*WHAT YOU SHOULD DO*:
Go through the material and copy each line that includes "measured".

*INFORMATION SHOWN*:
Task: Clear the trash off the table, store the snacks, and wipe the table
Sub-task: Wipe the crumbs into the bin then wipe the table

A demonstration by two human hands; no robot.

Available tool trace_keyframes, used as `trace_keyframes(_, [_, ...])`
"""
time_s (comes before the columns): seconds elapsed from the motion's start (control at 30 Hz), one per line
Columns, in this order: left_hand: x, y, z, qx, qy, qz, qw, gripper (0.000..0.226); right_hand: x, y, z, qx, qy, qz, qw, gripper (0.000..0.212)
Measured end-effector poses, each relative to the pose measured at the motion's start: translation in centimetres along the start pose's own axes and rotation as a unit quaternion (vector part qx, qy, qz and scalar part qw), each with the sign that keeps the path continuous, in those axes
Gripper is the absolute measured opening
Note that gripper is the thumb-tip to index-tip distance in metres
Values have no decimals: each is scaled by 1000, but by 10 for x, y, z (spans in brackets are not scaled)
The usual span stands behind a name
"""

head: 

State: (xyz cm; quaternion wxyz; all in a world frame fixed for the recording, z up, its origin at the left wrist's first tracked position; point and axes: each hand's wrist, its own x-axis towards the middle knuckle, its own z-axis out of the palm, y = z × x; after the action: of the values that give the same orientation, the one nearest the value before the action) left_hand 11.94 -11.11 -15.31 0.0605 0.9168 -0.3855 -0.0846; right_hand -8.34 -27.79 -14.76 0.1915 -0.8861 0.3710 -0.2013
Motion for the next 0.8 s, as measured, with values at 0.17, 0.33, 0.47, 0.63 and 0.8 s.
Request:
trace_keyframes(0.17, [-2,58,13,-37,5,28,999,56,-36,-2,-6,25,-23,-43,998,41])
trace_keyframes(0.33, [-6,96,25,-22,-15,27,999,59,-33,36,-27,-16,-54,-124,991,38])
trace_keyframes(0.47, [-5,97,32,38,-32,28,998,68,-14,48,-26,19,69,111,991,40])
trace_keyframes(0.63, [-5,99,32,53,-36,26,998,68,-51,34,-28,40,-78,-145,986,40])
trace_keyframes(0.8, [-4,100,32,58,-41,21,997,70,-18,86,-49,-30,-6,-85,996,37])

*RESPONSE AREA*:
Measured end-effector poses, each relative to the pose measured at the motion's start: translation in centimetres along the start pose's own axes and rotation as a unit quaternion (vector part qx, qy, qz and scalar part qw), each with the sign that keeps the path continuous, in those axes
Gripper is the absolute measured opening
Motion for the next 0.8 s, as measured, with values at 0.17, 0.33, 0.47, 0.63 and 0.8 s.

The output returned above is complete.